Some of it is plausible or accurate. The life of some plantation owners was elegant and genteel. There probably were some dashing cavaliers and charming ladies. Some of the northerners who came south during reconstruction were shifty crooks on the make.  Some freed slaves did become criminals.

However much of it is false and/or wrong and  often offensively so.  There is the old claim  that the southern states left the union over states’ rights. Andersonville is excused and even blamed on President Lincoln for ending the practice of exchanging prisoners of war in 1863 without mentioning that  the Union army  stopped exchanging prisoners because the confederates would not exchange black Union soldiers – seeing them as slave property rather than prisoners of war.  Slaves are almost uniformly presented as well treated, content,  and devoted to their owners, and the  liberated  black people during  reconstruction usually  presented as lost, shiftless, alienated, often dangerous, and generally worse off and less happy than when they were in bondage.  The author justifies the Ku Klux Klan as a beneficial force for law and decency, necessary to protect southerners and especially southern women from the depredations of black ex-slaves, carpetbaggers,  and Union soldiers.  The Georgia legislature’s refusal to ratify the 15th Amendment is hailed as a gallant and bold  though futile act honorable defiance.  She bemoans the fact than many ex-confederate officers were not allowed to vote during reconstruction, ignoring that  these men were traitors and as such were handled leniently by victors who refrained from hanging or imprisoning them.  She treats the planters’ post war loss of wealth as sad and almost tragic rather than a  consequence of the war the confederates started and a natural  result of freeing the human beings who produced and made up much of that wealth.  

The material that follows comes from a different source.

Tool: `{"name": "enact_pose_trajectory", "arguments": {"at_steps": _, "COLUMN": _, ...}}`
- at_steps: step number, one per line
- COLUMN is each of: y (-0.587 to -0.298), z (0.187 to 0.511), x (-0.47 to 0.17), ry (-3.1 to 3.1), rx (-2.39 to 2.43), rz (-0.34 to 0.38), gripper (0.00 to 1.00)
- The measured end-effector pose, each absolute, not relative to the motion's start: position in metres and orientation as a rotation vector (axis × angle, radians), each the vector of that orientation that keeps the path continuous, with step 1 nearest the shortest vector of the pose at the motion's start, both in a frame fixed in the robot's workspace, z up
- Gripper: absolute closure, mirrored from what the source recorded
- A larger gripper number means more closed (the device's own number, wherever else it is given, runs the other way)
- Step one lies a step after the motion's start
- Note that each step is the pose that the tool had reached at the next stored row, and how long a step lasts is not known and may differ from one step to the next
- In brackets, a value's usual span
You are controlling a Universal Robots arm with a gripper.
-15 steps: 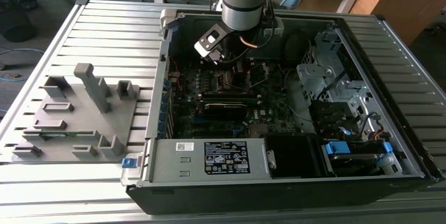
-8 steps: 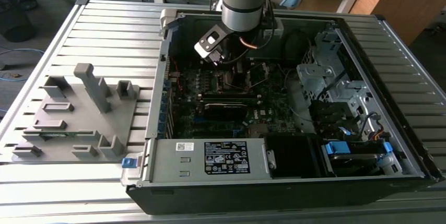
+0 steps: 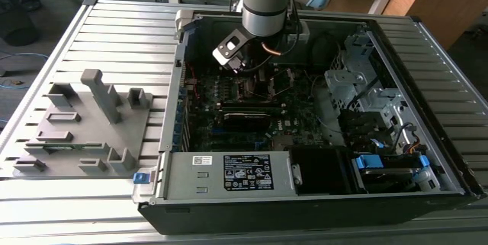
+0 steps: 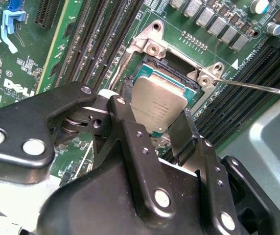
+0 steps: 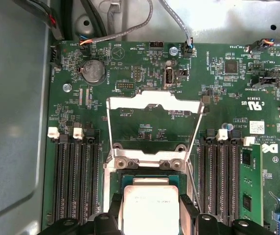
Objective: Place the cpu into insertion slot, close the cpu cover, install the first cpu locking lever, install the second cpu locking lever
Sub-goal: 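Place the cpu into insertion slot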
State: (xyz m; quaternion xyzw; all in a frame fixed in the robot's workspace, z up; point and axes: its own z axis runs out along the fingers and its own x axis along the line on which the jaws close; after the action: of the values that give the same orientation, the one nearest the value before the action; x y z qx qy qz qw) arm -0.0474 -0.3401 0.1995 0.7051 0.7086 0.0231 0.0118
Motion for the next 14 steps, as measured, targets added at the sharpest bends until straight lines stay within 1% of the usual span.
{"name": "enact_pose_trajectory", "arguments": {"at_steps": 14, "y": -0.3389, "z": 0.1967, "x": -0.0484, "ry": 2.21, "rx": 2.198, "rz": 0.072, "gripper": 0.46}}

The author seems fine with the institution of slavery and definitely nostalgic for a society based on it.  The book was a bestseller (and won both the national book award and a Pulitzer Prize for fiction), and the ideas and opinions  it displays were  held by many people, both at the time of its publication and later. The story is  colorful, and Rhett and Scarlett are interesting  characters, but the pleading and propaganda do get in the way.  All in all it can make a person even more appreciative of William Tecumseh Sherman.